→ Problem:
What the task needs is the data below, written out verbatim.

→ Given material:
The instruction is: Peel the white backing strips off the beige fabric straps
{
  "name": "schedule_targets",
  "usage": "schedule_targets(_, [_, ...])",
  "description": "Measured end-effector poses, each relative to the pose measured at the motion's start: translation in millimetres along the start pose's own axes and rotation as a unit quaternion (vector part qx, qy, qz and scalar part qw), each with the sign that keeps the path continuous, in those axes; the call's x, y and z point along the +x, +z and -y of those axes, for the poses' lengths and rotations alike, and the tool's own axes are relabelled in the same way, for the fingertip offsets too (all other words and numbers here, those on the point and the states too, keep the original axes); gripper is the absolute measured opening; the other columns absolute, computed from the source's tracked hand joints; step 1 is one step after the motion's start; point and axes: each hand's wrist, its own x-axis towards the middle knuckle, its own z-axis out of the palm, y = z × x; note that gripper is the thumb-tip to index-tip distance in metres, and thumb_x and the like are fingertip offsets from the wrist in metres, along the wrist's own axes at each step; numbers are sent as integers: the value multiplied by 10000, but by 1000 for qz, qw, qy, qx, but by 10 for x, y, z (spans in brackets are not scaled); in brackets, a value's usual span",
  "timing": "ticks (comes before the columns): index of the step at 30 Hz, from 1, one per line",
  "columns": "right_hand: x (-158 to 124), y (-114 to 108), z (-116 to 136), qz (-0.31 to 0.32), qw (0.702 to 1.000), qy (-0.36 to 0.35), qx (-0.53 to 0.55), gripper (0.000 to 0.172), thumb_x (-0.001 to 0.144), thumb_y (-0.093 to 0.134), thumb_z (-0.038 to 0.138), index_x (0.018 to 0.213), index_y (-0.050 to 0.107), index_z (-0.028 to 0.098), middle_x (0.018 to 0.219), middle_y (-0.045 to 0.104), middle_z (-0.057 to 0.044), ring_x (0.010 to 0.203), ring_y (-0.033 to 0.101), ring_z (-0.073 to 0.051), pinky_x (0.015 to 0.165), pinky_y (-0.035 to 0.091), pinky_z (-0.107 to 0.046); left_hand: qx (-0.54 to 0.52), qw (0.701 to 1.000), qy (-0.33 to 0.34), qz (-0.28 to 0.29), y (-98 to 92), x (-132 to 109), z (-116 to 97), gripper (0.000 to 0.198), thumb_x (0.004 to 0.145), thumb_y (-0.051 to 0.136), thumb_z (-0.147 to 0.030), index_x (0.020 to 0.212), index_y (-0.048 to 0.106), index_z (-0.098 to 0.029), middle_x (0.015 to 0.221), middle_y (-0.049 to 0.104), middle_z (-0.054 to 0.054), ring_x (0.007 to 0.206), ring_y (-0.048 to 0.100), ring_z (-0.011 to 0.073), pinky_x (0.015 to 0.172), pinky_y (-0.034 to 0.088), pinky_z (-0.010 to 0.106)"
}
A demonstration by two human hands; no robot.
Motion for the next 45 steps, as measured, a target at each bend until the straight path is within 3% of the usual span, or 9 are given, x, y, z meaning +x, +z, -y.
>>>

→ Result of the task:
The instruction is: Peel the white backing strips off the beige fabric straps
{
  "name": "schedule_targets",
  "usage": "schedule_targets(_, [_, ...])",
  "description": "Measured end-effector poses, each relative to the pose measured at the motion's start: translation in millimetres along the start pose's own axes and rotation as a unit quaternion (vector part qx, qy, qz and scalar part qw), each with the sign that keeps the path continuous, in those axes; the call's x, y and z point along the +x, +z and -y of those axes, for the poses' lengths and rotations alike, and the tool's own axes are relabelled in the same way, for the fingertip offsets too (all other words and numbers here, those on the point and the states too, keep the original axes); gripper is the absolute measured opening; the other columns absolute, computed from the source's tracked hand joints; step 1 is one step after the motion's start; point and axes: each hand's wrist, its own x-axis towards the middle knuckle, its own z-axis out of the palm, y = z × x; note that gripper is the thumb-tip to index-tip distance in metres, and thumb_x and the like are fingertip offsets from the wrist in metres, along the wrist's own axes at each step; numbers are sent as integers: the value multiplied by 10000, but by 1000 for qz, qw, qy, qx, but by 10 for x, y, z (spans in brackets are not scaled); in brackets, a value's usual span",
  "timing": "ticks (comes before the columns): index of the step at 30 Hz, from 1, one per line",
  "columns": "right_hand: x (-158 to 124), y (-114 to 108), z (-116 to 136), qz (-0.31 to 0.32), qw (0.702 to 1.000), qy (-0.36 to 0.35), qx (-0.53 to 0.55), gripper (0.000 to 0.172), thumb_x (-0.001 to 0.144), thumb_y (-0.093 to 0.134), thumb_z (-0.038 to 0.138), index_x (0.018 to 0.213), index_y (-0.050 to 0.107), index_z (-0.028 to 0.098), middle_x (0.018 to 0.219), middle_y (-0.045 to 0.104), middle_z (-0.057 to 0.044), ring_x (0.010 to 0.203), ring_y (-0.033 to 0.101), ring_z (-0.073 to 0.051), pinky_x (0.015 to 0.165), pinky_y (-0.035 to 0.091), pinky_z (-0.107 to 0.046); left_hand: qx (-0.54 to 0.52), qw (0.701 to 1.000), qy (-0.33 to 0.34), qz (-0.28 to 0.29), y (-98 to 92), x (-132 to 109), z (-116 to 97), gripper (0.000 to 0.198), thumb_x (0.004 to 0.145), thumb_y (-0.051 to 0.136), thumb_z (-0.147 to 0.030), index_x (0.020 to 0.212), index_y (-0.048 to 0.106), index_z (-0.098 to 0.029), middle_x (0.015 to 0.221), middle_y (-0.049 to 0.104), middle_z (-0.054 to 0.054), ring_x (0.007 to 0.206), ring_y (-0.048 to 0.100), ring_z (-0.011 to 0.073), pinky_x (0.015 to 0.172), pinky_y (-0.034 to 0.088), pinky_z (-0.010 to 0.106)"
}
A demonstration by two human hands; no robot.
Motion for the next 45 steps, as measured, a target at each bend until the straight path is within 3% of the usual span, or 9 are given, x, y, z meaning +x, +z, -y.
>>>

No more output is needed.